Human rights due diligence (HRDD) is a key element in corporate respect for human rights. Without appropriate HRDD processes, companies cannot identify and address the risks they pose to rights-holders, such as children, women, indigenous peoples, and other vulnerable communities. To reach the UN Sustainable Development Goals by 2030, companies must change their behavior and ensure they respect human rights throughout their value chains, as human rights and sustainability are inextricably linked.
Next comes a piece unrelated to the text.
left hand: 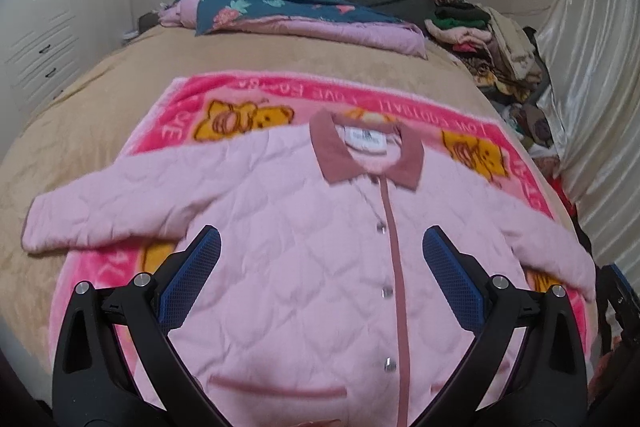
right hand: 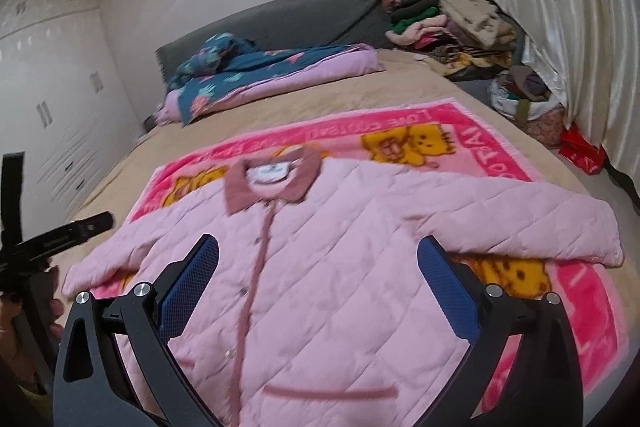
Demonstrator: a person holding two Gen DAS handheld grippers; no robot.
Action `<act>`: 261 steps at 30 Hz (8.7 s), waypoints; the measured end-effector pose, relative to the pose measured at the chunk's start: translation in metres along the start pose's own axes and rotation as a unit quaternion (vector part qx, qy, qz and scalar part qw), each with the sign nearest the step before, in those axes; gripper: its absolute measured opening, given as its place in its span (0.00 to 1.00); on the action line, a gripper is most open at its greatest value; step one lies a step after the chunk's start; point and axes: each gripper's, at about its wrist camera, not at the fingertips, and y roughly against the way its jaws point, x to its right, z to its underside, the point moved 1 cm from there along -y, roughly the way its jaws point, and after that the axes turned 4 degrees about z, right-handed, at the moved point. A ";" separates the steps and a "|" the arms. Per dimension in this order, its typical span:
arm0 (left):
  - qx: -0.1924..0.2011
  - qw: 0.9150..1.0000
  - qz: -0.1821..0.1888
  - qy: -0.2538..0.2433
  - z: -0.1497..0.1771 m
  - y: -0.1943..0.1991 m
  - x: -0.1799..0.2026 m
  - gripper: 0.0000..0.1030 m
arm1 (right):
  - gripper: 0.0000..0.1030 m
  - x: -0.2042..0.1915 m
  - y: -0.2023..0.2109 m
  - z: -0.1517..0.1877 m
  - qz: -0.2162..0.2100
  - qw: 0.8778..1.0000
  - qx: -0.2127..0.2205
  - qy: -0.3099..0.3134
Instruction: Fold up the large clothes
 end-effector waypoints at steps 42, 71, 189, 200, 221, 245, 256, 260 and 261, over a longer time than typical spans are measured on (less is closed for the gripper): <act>-0.098 0.995 0.001 -0.037 0.030 -0.173 0.066 0.92 | 0.96 0.344 -0.142 0.062 0.226 0.876 -0.074 -0.419; -0.052 0.998 0.018 -0.009 -0.025 -0.102 0.030 0.92 | 0.17 0.222 -0.070 -0.079 0.121 0.974 0.078 -0.172; -0.035 0.991 0.095 0.092 0.025 -0.185 -0.097 0.13 | 0.56 -0.025 -0.193 0.002 -0.011 0.991 -0.103 0.086; -0.057 0.989 0.090 0.101 0.035 -0.187 -0.109 0.31 | 0.61 0.005 -0.241 0.024 0.016 0.984 -0.166 0.057; -0.033 0.992 0.038 0.115 0.026 -0.128 -0.137 0.91 | 0.88 -0.047 -0.184 0.019 -0.010 0.992 -0.100 0.073; 0.030 0.976 -0.077 0.199 0.023 -0.070 -0.241 0.91 | 0.93 -0.208 -0.144 0.016 -0.102 0.977 -0.045 0.181; 0.042 0.959 -0.121 0.252 0.033 -0.058 -0.288 0.91 | 0.93 -0.286 -0.148 0.036 -0.147 0.961 -0.057 0.229; 0.043 0.948 -0.132 0.285 0.041 -0.054 -0.308 0.91 | 0.93 -0.311 -0.154 0.046 -0.157 0.954 -0.065 0.249; 0.044 0.946 -0.134 0.291 0.042 -0.053 -0.312 0.91 | 0.93 -0.317 -0.156 0.048 -0.159 0.952 -0.068 0.253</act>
The Corporate Human Rights Benchmark (CHRB) compares the human rights performance of the largest and most influential companies in five high-risk sectors (apparel, food & beverage, technology, automotive manufacturing, and oil & gas), assessing the policies, processes, and practices they have in place to meet their human rights responsibilities and respond to serious allegations. CHRB's indicators are based on the UN Guiding Principles on Business and Human Rights (UNGPs).
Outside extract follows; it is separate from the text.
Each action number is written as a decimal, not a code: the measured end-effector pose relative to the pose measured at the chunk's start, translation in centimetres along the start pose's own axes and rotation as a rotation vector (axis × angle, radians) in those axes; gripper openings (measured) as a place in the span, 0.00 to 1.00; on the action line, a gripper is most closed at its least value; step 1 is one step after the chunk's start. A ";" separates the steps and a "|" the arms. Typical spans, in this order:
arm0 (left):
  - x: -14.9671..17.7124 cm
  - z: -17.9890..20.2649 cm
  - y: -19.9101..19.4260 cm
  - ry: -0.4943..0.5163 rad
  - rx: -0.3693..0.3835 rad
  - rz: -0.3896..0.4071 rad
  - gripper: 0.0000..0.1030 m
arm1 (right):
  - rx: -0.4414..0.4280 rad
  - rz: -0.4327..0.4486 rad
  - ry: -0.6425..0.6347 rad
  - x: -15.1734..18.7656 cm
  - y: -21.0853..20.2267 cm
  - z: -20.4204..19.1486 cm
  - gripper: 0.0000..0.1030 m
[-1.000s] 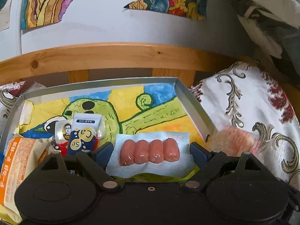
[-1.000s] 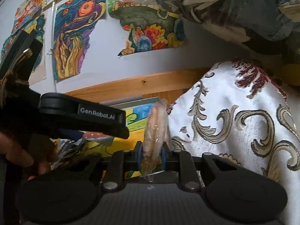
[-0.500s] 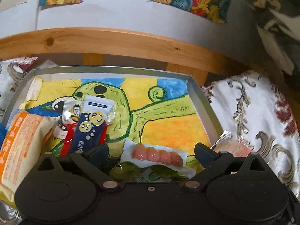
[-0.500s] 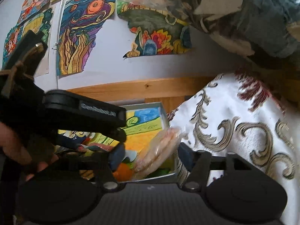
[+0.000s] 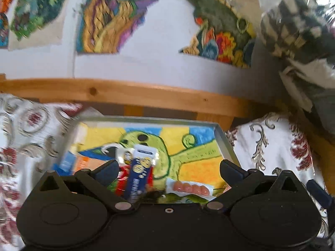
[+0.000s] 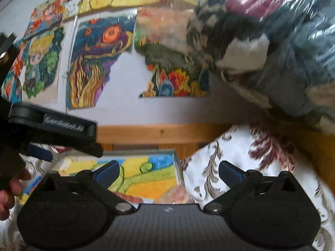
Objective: Organize snacks
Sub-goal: 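Open both tools and lift them away from the tray, then reach the left tool to the gold snack bag while the right tool reaches the yellow biscuit pack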
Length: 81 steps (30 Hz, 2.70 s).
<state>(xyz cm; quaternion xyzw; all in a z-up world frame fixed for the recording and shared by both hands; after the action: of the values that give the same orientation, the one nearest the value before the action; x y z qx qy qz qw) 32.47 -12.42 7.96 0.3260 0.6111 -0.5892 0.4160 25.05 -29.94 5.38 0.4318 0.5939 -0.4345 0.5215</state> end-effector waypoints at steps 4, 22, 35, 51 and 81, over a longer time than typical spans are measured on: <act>-0.5 -1.9 -3.0 -0.016 -0.022 0.034 0.99 | -0.006 0.033 -0.001 -2.2 -2.4 -0.9 1.00; 1.3 -7.4 -15.1 -0.001 -0.088 0.135 0.99 | -0.056 0.051 -0.033 -5.3 -11.0 -6.4 1.00; 3.2 -10.2 -20.3 -0.006 -0.108 0.175 0.99 | -0.056 0.046 -0.054 -6.3 -15.1 -8.4 1.00; 9.1 -11.9 -19.6 0.006 -0.133 0.088 0.99 | -0.074 -0.102 -0.073 -2.1 -16.4 -9.5 1.00; 17.7 -8.6 -7.1 0.017 0.020 -0.256 0.99 | -0.057 -0.442 -0.048 9.2 -11.7 -6.4 1.00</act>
<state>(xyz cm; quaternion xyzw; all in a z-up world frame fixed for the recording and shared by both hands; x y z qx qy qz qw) 17.33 -6.18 -4.98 0.2543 0.6454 -0.6408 0.3289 11.44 -26.11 -2.46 0.2658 0.6734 -0.5315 0.4397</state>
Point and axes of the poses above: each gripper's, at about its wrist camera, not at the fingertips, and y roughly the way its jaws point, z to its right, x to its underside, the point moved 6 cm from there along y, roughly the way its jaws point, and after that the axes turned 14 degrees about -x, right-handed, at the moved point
How are Businesses Connected?
Under the UNGPs, companies have the responsibility to undertake HRDD to identify, prevent, mitigate, and account for how they address their human rights risks and impacts connected to their own operations or through their business relationships. HRDD, along with a human rights policy commitment and provision of access to remedy, are the three cornerstones of the corporate responsibility to respect.
How can Investors Respond?
Investors are responsible for ensuring their portfolio companies respect human rights, including undertaking HRDD. Repeated zero-scores on HRDD-related indicators evidence a lack of attention by a company's board to its human rights risks. Collective investor leverage, enabled through coordinated corporate engagement, allows investors to target industry laggards to implement the policies and processes needed to improve their human rights performance and outcomes for rights-holders.